TASK DESCRIPTION = Taking the data below, please print only the lines from the line holding "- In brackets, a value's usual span" to the line holding "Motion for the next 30", inclusive, with pictures omitted.

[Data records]
*** Block opens ***
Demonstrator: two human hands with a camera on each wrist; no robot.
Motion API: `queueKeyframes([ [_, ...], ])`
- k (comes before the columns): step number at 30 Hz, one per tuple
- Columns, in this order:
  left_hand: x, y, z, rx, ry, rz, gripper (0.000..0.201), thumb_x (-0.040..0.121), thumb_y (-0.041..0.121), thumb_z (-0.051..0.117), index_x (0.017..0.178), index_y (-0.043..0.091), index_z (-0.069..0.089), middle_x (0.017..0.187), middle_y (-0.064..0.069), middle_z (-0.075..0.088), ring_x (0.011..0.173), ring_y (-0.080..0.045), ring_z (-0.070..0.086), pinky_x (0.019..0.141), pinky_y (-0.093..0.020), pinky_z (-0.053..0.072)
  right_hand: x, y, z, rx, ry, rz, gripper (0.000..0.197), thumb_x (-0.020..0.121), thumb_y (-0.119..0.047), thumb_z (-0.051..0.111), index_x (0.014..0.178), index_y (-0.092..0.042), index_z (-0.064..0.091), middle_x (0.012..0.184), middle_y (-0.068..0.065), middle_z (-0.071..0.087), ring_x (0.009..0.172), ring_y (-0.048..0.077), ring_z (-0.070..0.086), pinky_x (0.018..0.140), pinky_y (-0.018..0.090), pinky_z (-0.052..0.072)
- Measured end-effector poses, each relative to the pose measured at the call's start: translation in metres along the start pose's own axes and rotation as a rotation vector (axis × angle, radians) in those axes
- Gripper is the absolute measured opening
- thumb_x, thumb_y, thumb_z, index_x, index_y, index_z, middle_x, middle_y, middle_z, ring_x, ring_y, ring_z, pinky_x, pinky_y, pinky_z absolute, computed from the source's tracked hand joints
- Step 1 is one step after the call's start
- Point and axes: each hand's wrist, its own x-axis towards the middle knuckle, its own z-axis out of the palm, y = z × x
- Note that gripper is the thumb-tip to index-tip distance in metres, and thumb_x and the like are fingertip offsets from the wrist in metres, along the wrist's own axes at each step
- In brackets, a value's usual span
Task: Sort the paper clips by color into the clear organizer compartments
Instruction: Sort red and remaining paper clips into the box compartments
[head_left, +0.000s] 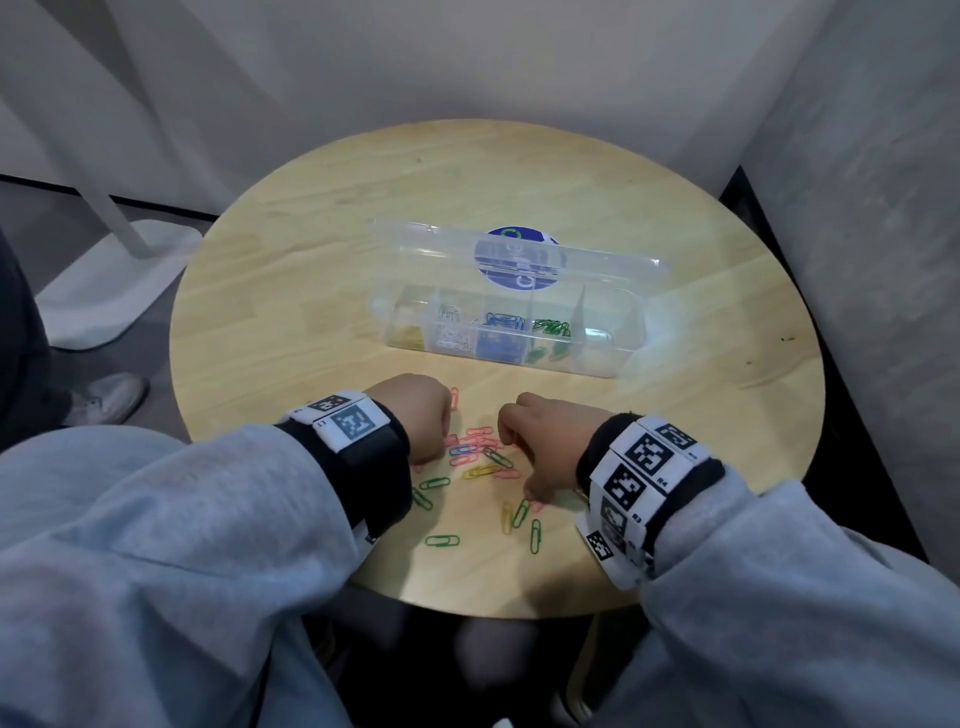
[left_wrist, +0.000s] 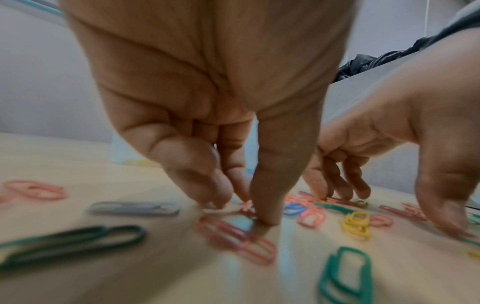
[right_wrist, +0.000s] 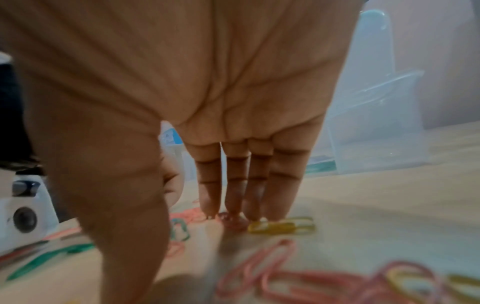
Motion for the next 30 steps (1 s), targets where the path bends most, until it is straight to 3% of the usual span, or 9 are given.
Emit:
queueKeyframes([
  [5, -0.002, -0.001, 0.0, 0.032, 0.008, -0.042, 0.023, 0.083, 0.021, 0.063, 0.102, 0.01, 0.067, 0.105, -0.007, 0.068, 0.098, -0.024, 0.063, 0.067, -0.027, 0.039, 0.004, -0.006, 0.002, 0.045, 0.043, -0.007, 0.032, 0.077, -0.011, 0.069, 0.097, -0.02, 0.046, 0.105, 0.001, 0.049, 0.085, 0.019, 0.045, 0.07, 0.03, 0.038],
  [7, -0.001, -0.001, 0.001, 0.012, 0.0, -0.039, 0.02, 0.084, 0.016, 0.059, 0.101, 0.01, 0.068, 0.105, -0.007, 0.068, 0.098, -0.024, 0.063, 0.067, -0.026, 0.039, 0.005, -0.006, 0.001, 0.089, 0.07, 0.014, 0.029, 0.081, -0.014, 0.066, 0.105, -0.016, 0.05, 0.108, 0.004, 0.052, 0.09, 0.022, 0.049, 0.073, 0.029, 0.039],
  [9, -0.001, 0.0, 0.001, -0.024, -0.009, -0.034, 0.021, 0.083, 0.012, 0.057, 0.101, 0.01, 0.068, 0.105, -0.007, 0.068, 0.097, -0.024, 0.063, 0.067, -0.026, 0.04, 0.005, -0.005, -0.002, 0.117, 0.1, 0.066, 0.038, 0.082, -0.024, 0.067, 0.114, -0.012, 0.049, 0.114, 0.006, 0.054, 0.1, 0.024, 0.054, 0.076, 0.029, 0.04],
  [12, -0.002, 0.001, 0.002, -0.07, -0.014, -0.029, 0.022, 0.082, 0.016, 0.06, 0.1, 0.009, 0.068, 0.097, -0.006, 0.068, 0.088, -0.023, 0.06, 0.065, -0.026, 0.039, 0.003, -0.006, -0.003, 0.124, 0.095, 0.162, 0.046, 0.08, -0.035, 0.069, 0.114, -0.01, 0.051, 0.112, 0.006, 0.058, 0.103, 0.024, 0.056, 0.076, 0.029, 0.042],
  [15, -0.001, 0.003, 0.003, -0.082, -0.009, 0.001, 0.023, 0.079, 0.024, 0.066, 0.099, 0.011, 0.066, 0.097, -0.004, 0.066, 0.087, -0.023, 0.059, 0.068, -0.026, 0.04, 0.006, -0.009, -0.001, 0.135, 0.09, 0.186, 0.037, 0.083, -0.031, 0.067, 0.111, -0.009, 0.057, 0.111, 0.007, 0.062, 0.103, 0.025, 0.058, 0.078, 0.03, 0.045],
  [21, 0.003, 0.009, 0.003, -0.044, -0.057, 0.037, 0.022, 0.082, 0.019, 0.066, 0.102, 0.01, 0.068, 0.103, -0.007, 0.069, 0.083, -0.019, 0.053, 0.07, -0.026, 0.04, 0.013, -0.013, -0.002, 0.12, 0.102, 0.13, 0.028, 0.086, -0.022, 0.062, 0.111, -0.008, 0.058, 0.113, 0.009, 0.061, 0.087, 0.022, 0.049, 0.074, 0.028, 0.04],
  [25, 0.002, 0.006, 0.0, -0.089, -0.099, 0.018, 0.023, 0.082, 0.021, 0.066, 0.102, 0.009, 0.068, 0.095, -0.005, 0.067, 0.081, -0.018, 0.056, 0.07, -0.026, 0.041, 0.012, -0.007, -0.001, 0.143, 0.148, 0.072, 0.038, 0.08, -0.024, 0.07, 0.112, -0.015, 0.049, 0.116, 0.008, 0.053, 0.101, 0.025, 0.053, 0.083, 0.034, 0.046],
  [28, 0.001, 0.003, -0.001, -0.128, -0.117, 0.023, 0.01, 0.079, 0.018, 0.067, 0.088, 0.013, 0.068, 0.076, 0.0, 0.064, 0.076, -0.018, 0.056, 0.068, -0.024, 0.042, 0.013, -0.004, 0.0, 0.101, 0.147, 0.017, 0.041, 0.079, -0.024, 0.071, 0.116, -0.022, 0.052, 0.119, 0.005, 0.048, 0.108, 0.025, 0.052, 0.091, 0.037, 0.047],
  [30, 0.002, 0.001, -0.001, -0.151, -0.114, 0.04, 0.006, 0.078, 0.012, 0.065, 0.075, 0.017, 0.062, 0.063, 0.003, 0.057, 0.071, -0.018, 0.054, 0.064, -0.022, 0.041, 0.014, -0.004, -0.001, 0.092, 0.135, -0.01, 0.032, 0.08, -0.02, 0.069, 0.11, -0.021, 0.058, 0.113, 0.003, 0.048, 0.105, 0.024, 0.053, 0.088, 0.033, 0.046],
])
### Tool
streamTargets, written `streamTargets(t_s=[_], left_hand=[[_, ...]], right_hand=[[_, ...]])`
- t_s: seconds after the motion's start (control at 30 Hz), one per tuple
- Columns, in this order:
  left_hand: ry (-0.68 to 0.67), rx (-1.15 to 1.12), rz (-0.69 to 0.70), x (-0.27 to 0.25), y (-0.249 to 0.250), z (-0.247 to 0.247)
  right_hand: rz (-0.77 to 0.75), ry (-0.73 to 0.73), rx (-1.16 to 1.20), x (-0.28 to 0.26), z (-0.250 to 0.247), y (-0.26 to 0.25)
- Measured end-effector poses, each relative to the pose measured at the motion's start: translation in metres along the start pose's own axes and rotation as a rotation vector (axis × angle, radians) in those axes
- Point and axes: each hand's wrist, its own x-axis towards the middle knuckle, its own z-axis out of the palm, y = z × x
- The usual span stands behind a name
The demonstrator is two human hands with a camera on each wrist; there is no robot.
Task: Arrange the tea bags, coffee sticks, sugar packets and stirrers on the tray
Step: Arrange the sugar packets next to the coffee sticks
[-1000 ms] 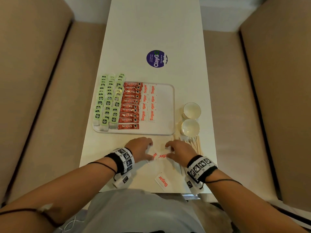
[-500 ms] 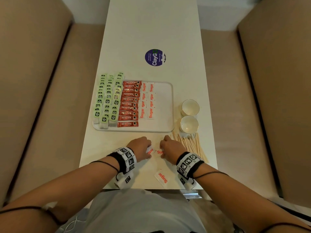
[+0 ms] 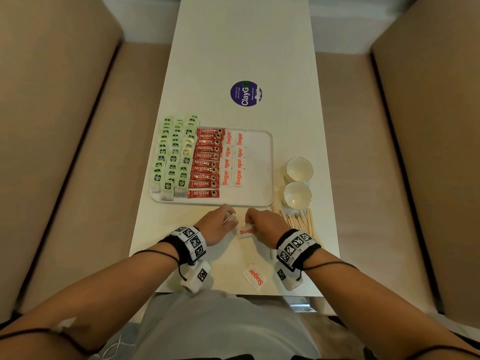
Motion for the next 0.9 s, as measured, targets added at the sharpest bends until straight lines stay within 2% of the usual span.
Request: streamTargets(t_s=[0.1,0.2,0.33,0.43,0.57,0.77,0.9], left_hand=[[-0.037,0.004,0.055,-0.002,0.002,-0.005],[0.001,0.023,0.079,-0.003,0.003,-0.008],[0.021,-0.120,0.085,-0.006,0.004,-0.014],[0.034,-0.236,0.066,-0.009,0.006,-0.017],[0.031,-0.408,-0.028,-0.009,0.003,-0.019],[-0.024,-0.411,-0.024,-0.013,0.005,-0.018],[-0.011,-0.419,-0.027,-0.014,0.009,-0.018]], right_hand=[[-0.016,0.049,0.120,-0.001,-0.010,-0.004],[-0.039,0.090,0.213,-0.001,-0.020,-0.005],[-0.005,0.141,0.356,0.001,-0.029,-0.001],[0.039,0.107,0.392,0.003,-0.032,0.002],[0.048,0.064,0.451,0.005,-0.032,0.002],[0.038,0.074,0.544,0.008,-0.034,-0.004],[0.009,0.052,0.559,0.008,-0.032,-0.008]])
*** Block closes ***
REPLY TO THE EXERCISE =
- In brackets, a value's usual span
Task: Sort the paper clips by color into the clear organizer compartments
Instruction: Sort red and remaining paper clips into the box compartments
[head_left, +0.000s] 
[left_wrist, +0.000s] 
[right_wrist, +0.000s] 
Motion for the next 30 steps (1 s), targets where the path bends most, until it is straight to 3% of the usual span, or 9 are given.

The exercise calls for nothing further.